The story touches on several interesting topics. The first is the idea that Google, and potentially other large sites like Facebook and Amazon, can harness large amounts of traffic to conduct randomised control trials on UX-related elements of their sites. This in turn implies they might arrive at the best (for which read “most profitable”) design without the aid of traditional designers. The second issue is about how to respond to the results of such testing, and the third is whether such testing is worth doing at all. The latter two topics are in my view very important yet hardly considered in the design world. And I have a lot to say about those things, should anyone ask.

Be that as it may, I think it’s worth pointing out that the £200M assertion is completely unprovable, and may well be bogus.

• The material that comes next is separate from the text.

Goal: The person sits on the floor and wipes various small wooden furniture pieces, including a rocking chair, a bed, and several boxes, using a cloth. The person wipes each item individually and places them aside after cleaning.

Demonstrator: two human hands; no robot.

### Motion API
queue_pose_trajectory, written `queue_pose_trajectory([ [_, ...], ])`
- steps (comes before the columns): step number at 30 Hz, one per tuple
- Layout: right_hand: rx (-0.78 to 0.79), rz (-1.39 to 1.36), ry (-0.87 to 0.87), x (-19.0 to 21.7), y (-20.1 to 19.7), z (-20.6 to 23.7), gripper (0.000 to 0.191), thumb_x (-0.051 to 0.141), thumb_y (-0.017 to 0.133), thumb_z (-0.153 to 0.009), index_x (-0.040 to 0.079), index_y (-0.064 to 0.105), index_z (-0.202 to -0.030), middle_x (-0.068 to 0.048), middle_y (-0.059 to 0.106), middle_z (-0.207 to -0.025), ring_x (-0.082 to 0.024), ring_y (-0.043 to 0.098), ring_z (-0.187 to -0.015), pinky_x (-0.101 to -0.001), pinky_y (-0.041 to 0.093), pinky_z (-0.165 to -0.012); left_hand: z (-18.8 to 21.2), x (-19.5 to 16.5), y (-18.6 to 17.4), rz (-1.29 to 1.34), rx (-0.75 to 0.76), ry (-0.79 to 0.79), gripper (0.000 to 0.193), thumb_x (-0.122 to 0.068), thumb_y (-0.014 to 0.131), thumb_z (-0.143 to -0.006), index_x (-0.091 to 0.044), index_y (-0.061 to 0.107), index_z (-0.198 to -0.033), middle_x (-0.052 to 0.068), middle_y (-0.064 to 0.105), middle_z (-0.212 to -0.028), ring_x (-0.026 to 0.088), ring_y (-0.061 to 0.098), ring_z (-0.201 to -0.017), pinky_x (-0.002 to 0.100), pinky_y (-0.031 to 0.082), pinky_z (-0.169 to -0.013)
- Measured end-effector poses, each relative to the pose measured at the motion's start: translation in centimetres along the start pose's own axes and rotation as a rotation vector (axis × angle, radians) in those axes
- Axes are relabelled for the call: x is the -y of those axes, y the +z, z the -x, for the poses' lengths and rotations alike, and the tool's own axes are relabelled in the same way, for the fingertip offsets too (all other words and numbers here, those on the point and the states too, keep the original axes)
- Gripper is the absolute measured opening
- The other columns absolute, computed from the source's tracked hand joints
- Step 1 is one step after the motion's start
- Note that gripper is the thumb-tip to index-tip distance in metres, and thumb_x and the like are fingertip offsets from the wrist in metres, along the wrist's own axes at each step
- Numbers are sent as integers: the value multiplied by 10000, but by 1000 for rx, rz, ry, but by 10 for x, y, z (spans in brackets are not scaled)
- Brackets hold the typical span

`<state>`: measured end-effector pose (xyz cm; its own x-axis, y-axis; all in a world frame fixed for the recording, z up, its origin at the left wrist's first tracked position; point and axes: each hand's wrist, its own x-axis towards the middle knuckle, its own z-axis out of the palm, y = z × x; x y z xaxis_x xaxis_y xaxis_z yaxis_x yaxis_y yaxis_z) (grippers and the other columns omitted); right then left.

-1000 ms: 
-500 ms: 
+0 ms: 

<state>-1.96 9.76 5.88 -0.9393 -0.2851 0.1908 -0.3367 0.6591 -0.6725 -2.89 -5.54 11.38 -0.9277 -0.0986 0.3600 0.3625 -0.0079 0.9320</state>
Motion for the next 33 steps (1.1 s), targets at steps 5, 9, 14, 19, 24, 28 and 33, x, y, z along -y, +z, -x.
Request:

Revenue uplift from A/B tests are given as theoretical amounts based on the results of the test, not the amount you actually get in the bank. So if your winning variant achieved a 10 basis point (0.01%) increase from the control, and your monthly gross revenue until then was £1 million, then you have “made” an extra £100 a month compared to not introducing the change. However, isolating this value (much less back-testing it against your actual revenues) is impossible in the case of something as tiny as a variation in a link colour. This is because you cannot account for the almost infinite factors that are changing from the time you completed the test. For all Google knows, the winning shade of blue might have started losing after they introduced another change to the page the day after. Or perhaps users have since become used to the new shade, and the old shade might now do better. The list of possible known and unknown variations is huge, to say nothing of the implications for the further testing of other elements.

This is also why you will find no use of A/B test wins in revenue forecasting. The best you can say about positive test results is that they are likely to have contributed to rising revenue, assuming that revenues rose overall. Quite what that means if overall revenues fall in the face to successful testing is anyone’s guess – until you apply some UX thinking at least.

Add to this my completely unfounded, but really quite confident suspicion that most online A/B tests are fatally flawed, and I think you can say that Mr Cobley is talking cobblers.